Testimonianza di un pestaggio

  Lorenzo Marvelli

Sono arrivato a Genova al mattino di Venerdì 21 Luglio con un autobus proveniente da L’Aquila.

Avrei dovuto unirmi nella mattinata di Venerdì ai medici e agli infermieri volontari del Genoa Social Forum

Dopo aver salutato i miei compagni di viaggio mi sono diretto da solo alla scuola media Diaz in Via C. Battisti come da accordi telefonici con una delle coordinatrici del servizio volontario sanitario avvenuto qualche giorno prima.

All’ingresso della scuola ho incontrato Monica intenta ad allestire un furgone-ambulanza.

Con lei sono salito al piano ove da una parte c’era il media center, un salone pieno di attrezzature elettroniche (macchine fotografiche, computer, telecamere), dall’altra una sorta di centro di reclutamento di medici ed infermieri volontari provenienti da tutta Europa.

Ricordo oltre a Monica, infermieri colleghi di Roma, Genova e medici di Bologna, Genova, Roma.

In questa sala abbiamo riempito i nostri zainetti con materiale sanitario vario come farmaci (Adrenalina, cortisonici, broncodilatatori, fleboclisi) ed attrezzatura adatta a situazioni d’emergenza ( pallone di Ambu, cannule di Guedel, lacci emostatici).  

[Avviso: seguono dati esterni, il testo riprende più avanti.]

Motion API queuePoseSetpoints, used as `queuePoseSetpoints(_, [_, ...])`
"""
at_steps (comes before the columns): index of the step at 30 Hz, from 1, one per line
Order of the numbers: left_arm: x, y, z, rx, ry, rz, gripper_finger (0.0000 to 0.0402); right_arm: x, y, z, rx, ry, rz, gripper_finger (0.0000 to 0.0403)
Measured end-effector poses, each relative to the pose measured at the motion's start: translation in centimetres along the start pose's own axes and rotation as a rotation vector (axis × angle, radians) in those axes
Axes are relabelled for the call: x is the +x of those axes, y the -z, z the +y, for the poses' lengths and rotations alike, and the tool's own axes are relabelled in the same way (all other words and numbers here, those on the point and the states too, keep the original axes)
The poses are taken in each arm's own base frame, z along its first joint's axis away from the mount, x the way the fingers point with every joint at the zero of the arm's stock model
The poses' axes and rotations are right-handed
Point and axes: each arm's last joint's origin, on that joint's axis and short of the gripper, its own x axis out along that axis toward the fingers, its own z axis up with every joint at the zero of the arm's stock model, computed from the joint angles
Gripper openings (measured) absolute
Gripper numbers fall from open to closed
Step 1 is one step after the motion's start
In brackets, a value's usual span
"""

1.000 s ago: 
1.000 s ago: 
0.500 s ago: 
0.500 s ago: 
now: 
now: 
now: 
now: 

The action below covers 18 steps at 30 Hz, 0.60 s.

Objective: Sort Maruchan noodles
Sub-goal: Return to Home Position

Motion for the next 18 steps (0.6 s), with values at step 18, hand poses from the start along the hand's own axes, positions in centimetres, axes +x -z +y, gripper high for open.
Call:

Monica quindi ci ha divisi in gruppi ed ha poi assegnato ogni gruppo ad una zona.

Ricordo una delle sue indicazioni che ci invitavano ad intervenire su tutte le persone che ne avessero avuto bisogno, manifestanti o poliziotti.

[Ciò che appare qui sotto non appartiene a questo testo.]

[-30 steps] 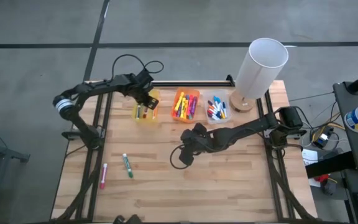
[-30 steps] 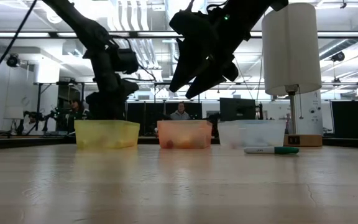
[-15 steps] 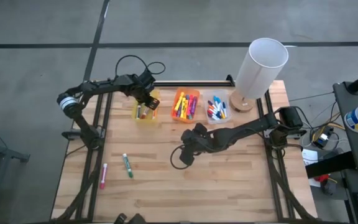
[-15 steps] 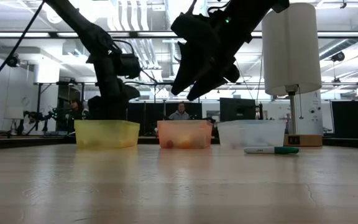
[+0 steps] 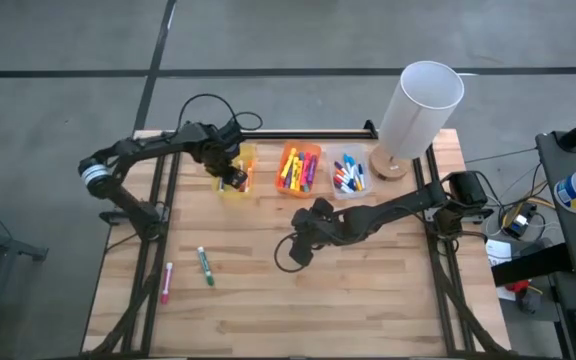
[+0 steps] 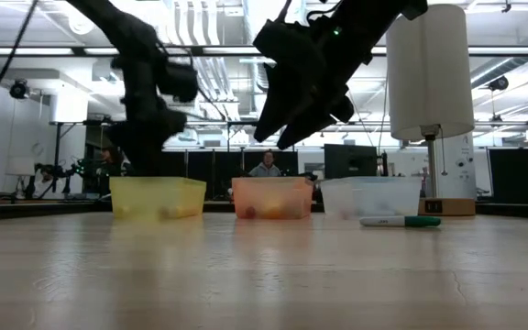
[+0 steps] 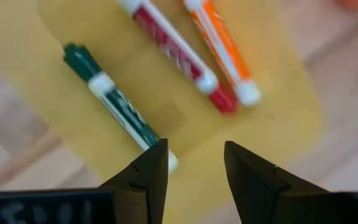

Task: Pick & Place Markers
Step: Put the green expo dry erase marker into the yellow bin

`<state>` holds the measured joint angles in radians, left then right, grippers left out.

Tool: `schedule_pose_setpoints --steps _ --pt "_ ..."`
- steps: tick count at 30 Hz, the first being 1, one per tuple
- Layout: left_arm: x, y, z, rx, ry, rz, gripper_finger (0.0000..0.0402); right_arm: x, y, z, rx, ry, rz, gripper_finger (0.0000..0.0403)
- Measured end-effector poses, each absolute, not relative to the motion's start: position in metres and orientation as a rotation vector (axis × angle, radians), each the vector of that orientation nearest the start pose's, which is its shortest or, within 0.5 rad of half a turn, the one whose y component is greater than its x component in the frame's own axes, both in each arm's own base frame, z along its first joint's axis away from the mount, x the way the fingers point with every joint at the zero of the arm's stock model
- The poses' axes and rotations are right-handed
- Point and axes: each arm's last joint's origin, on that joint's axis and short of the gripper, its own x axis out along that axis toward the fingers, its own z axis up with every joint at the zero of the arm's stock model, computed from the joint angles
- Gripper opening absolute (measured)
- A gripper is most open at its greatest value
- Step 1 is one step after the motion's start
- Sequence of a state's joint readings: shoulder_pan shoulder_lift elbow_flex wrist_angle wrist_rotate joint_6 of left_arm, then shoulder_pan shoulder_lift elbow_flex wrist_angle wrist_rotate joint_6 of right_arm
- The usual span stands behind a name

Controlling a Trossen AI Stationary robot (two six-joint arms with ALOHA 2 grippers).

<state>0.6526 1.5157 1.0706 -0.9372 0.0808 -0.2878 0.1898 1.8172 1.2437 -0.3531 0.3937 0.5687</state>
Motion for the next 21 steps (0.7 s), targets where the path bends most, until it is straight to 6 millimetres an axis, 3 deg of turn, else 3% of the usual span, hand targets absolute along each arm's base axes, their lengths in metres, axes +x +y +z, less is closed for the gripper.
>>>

Del mio gruppo ricordo i medici genovesi Domenico e Michele che si riveleranno poi fondamentali per l’esito della mia avventura, ricordo poi un infermiere genovese che, come me, ha trascorso un periodo della sua vita professionale come volontario in Somalia.

Ricordo poi un infermiere di Roma, abbastanza piccolo di statura, dall’accento forte, molto simpatico e cordiale.

Ricordo infine i due “occhi”, come si facevano chiamare: mi riferisco ai due ragazzi di Indymedia, un tarantino ed un romano che avevano il compito di filmare e fotografare ogni atto del nostro gruppo sanitario.

 

A mezzogiorno circa eravamo in Piazza Paolo da Novi e qui abbiamo deciso di disporci sui due lati della piazza in modo da poterne avere un controllo migliore.

Io insieme ai medici genovesi ed all’infermiere romano ci siamo sistemati accanto ad una aiuola sul lato lontano della piazza.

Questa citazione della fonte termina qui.